TRY IT -
Your task is to repeat each record verbatim, exactly as it was written.

RECORDS FOR THE EXERCISE -

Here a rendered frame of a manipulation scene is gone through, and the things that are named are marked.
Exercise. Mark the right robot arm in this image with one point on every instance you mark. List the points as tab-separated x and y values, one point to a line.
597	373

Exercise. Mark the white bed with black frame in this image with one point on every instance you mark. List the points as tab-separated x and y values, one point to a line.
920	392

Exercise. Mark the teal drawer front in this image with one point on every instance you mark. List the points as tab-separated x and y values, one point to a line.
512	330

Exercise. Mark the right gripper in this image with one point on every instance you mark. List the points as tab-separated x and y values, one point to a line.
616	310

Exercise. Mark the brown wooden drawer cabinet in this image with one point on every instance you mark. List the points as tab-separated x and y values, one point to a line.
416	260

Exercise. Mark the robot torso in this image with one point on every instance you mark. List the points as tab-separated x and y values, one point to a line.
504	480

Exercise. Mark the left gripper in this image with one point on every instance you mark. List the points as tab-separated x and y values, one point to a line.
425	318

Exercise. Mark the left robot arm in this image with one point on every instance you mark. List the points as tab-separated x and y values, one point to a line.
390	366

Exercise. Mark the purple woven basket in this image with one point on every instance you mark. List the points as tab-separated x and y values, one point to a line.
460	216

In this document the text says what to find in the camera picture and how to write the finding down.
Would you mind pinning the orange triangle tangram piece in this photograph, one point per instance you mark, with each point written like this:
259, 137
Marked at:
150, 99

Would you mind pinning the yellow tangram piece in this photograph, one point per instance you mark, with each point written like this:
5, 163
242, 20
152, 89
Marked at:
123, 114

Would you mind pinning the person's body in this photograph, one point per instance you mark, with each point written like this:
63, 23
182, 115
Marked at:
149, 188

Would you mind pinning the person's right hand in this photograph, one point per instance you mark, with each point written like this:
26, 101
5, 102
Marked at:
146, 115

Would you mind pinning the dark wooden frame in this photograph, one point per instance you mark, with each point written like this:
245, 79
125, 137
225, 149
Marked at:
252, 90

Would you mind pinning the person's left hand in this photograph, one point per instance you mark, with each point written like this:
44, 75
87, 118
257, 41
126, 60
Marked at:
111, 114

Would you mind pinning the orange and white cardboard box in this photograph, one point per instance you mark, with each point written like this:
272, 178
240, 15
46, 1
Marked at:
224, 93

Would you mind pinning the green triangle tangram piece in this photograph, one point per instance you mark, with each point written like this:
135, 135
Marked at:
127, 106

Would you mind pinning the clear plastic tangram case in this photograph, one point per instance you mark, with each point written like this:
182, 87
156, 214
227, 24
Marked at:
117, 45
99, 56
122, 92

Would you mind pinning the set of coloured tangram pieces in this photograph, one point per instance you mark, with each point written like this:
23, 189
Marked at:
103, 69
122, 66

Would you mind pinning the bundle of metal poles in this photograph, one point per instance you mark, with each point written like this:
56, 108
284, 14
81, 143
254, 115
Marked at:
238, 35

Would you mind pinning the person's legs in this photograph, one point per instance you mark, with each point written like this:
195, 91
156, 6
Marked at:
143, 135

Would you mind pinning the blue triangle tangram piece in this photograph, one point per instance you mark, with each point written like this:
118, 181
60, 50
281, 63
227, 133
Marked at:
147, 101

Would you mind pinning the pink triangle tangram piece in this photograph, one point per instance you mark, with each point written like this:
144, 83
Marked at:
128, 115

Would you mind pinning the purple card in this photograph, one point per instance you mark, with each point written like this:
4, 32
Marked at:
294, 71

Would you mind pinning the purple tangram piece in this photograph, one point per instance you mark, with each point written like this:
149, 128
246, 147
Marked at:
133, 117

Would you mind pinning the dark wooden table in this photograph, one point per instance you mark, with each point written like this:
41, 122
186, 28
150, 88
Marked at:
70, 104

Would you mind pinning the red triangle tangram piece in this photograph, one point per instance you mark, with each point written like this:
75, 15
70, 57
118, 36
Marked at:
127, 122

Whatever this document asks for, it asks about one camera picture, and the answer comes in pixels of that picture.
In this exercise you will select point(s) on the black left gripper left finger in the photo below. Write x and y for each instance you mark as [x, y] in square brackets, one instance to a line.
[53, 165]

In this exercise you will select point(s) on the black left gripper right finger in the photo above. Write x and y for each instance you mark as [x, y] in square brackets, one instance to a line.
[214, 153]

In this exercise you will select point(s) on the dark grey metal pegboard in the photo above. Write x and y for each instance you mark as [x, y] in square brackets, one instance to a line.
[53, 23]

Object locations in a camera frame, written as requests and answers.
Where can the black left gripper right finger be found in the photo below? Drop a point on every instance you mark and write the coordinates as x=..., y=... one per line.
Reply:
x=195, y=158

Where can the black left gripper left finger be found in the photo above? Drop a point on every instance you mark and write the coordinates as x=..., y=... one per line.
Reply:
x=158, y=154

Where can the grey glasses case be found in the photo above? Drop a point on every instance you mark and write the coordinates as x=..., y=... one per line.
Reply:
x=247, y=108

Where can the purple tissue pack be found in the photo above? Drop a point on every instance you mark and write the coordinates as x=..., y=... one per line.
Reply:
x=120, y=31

EXERCISE SOLUTION -
Here a rendered frame of a manipulation scene is gone through, and the things that are named are marked.
Exercise. Mark the right robot arm in this image with one point on every instance you mark. List the points as tab-separated x and y values, one point to a line.
597	373

Exercise. Mark the white bed with black frame in this image with one point on every instance you mark. List the points as tab-separated x and y values, one point to a line.
920	392

Exercise. Mark the teal drawer front in this image with one point on every instance you mark. List the points as tab-separated x and y values, one point to a line.
512	330

Exercise. Mark the right gripper in this image with one point on every instance you mark. List the points as tab-separated x and y values, one point to a line.
616	310

Exercise. Mark the brown wooden drawer cabinet in this image with one point on every instance you mark. List the points as tab-separated x and y values, one point to a line.
416	260

Exercise. Mark the robot torso in this image with one point on every instance you mark. List the points as tab-separated x and y values, one point to a line.
504	480

Exercise. Mark the left gripper in this image with one point on every instance you mark. List the points as tab-separated x and y values, one point to a line.
425	318

Exercise. Mark the left robot arm in this image with one point on every instance you mark. List the points as tab-separated x and y values, one point to a line.
390	366

Exercise. Mark the purple woven basket in this image with one point on every instance you mark. List the points as tab-separated x and y values, one point to a line.
460	216

In this document the text says what to find in the camera picture and how to write the finding down.
Would you mind pinning the orange triangle tangram piece in this photograph, one point per instance you mark, with each point written like this:
259, 137
Marked at:
150, 99

Would you mind pinning the yellow tangram piece in this photograph, one point per instance you mark, with each point written like this:
5, 163
242, 20
152, 89
Marked at:
123, 114

Would you mind pinning the person's body in this photograph, one point per instance you mark, with each point written like this:
63, 23
182, 115
Marked at:
149, 188

Would you mind pinning the person's right hand in this photograph, one point per instance you mark, with each point written like this:
26, 101
5, 102
Marked at:
146, 115

Would you mind pinning the dark wooden frame in this photograph, one point per instance you mark, with each point written like this:
245, 79
125, 137
225, 149
Marked at:
252, 90

Would you mind pinning the person's left hand in this photograph, one point per instance you mark, with each point written like this:
44, 75
87, 118
257, 41
126, 60
Marked at:
111, 114

Would you mind pinning the orange and white cardboard box in this photograph, one point per instance you mark, with each point written like this:
272, 178
240, 15
46, 1
Marked at:
224, 93

Would you mind pinning the green triangle tangram piece in this photograph, one point per instance you mark, with each point written like this:
135, 135
Marked at:
127, 106

Would you mind pinning the clear plastic tangram case in this photograph, one point per instance you mark, with each point written like this:
182, 87
156, 214
227, 24
Marked at:
117, 45
99, 56
122, 92

Would you mind pinning the set of coloured tangram pieces in this photograph, one point per instance you mark, with each point written like this:
23, 189
Marked at:
103, 69
122, 66

Would you mind pinning the bundle of metal poles in this photograph, one point per instance you mark, with each point written like this:
56, 108
284, 14
81, 143
254, 115
Marked at:
238, 35

Would you mind pinning the person's legs in this photograph, one point per instance you mark, with each point written like this:
195, 91
156, 6
Marked at:
143, 135

Would you mind pinning the blue triangle tangram piece in this photograph, one point per instance you mark, with each point written like this:
118, 181
60, 50
281, 63
227, 133
Marked at:
147, 101

Would you mind pinning the pink triangle tangram piece in this photograph, one point per instance you mark, with each point written like this:
144, 83
Marked at:
128, 115

Would you mind pinning the purple card in this photograph, one point per instance you mark, with each point written like this:
4, 32
Marked at:
294, 71

Would you mind pinning the purple tangram piece in this photograph, one point per instance you mark, with each point written like this:
149, 128
246, 147
Marked at:
133, 117

Would you mind pinning the dark wooden table in this photograph, one point per instance you mark, with each point written like this:
41, 122
186, 28
150, 88
Marked at:
70, 104

Would you mind pinning the red triangle tangram piece in this photograph, one point per instance you mark, with each point written like this:
75, 15
70, 57
118, 36
Marked at:
127, 122

Whatever this document asks for, it asks about one camera picture, and the answer comes in pixels of that picture.
In this exercise you will select point(s) on the black left gripper left finger in the photo below. Write x and y for each instance you mark as [x, y] in square brackets, one instance to a line.
[53, 165]

In this exercise you will select point(s) on the black left gripper right finger in the photo above. Write x and y for each instance you mark as [x, y] in square brackets, one instance to a line.
[214, 153]

In this exercise you will select point(s) on the dark grey metal pegboard in the photo above. Write x and y for each instance you mark as [x, y] in square brackets, one instance to a line.
[53, 23]

Object locations in a camera frame, written as requests and answers.
Where can the black left gripper right finger be found in the photo below? Drop a point on every instance you mark and write the coordinates as x=..., y=... one per line.
Reply:
x=195, y=158

Where can the black left gripper left finger be found in the photo above? Drop a point on every instance you mark and write the coordinates as x=..., y=... one per line.
Reply:
x=158, y=154

Where can the grey glasses case be found in the photo above? Drop a point on every instance you mark and write the coordinates as x=..., y=... one per line.
Reply:
x=247, y=108

Where can the purple tissue pack be found in the photo above? Drop a point on every instance you mark and write the coordinates as x=..., y=... one per line.
Reply:
x=120, y=31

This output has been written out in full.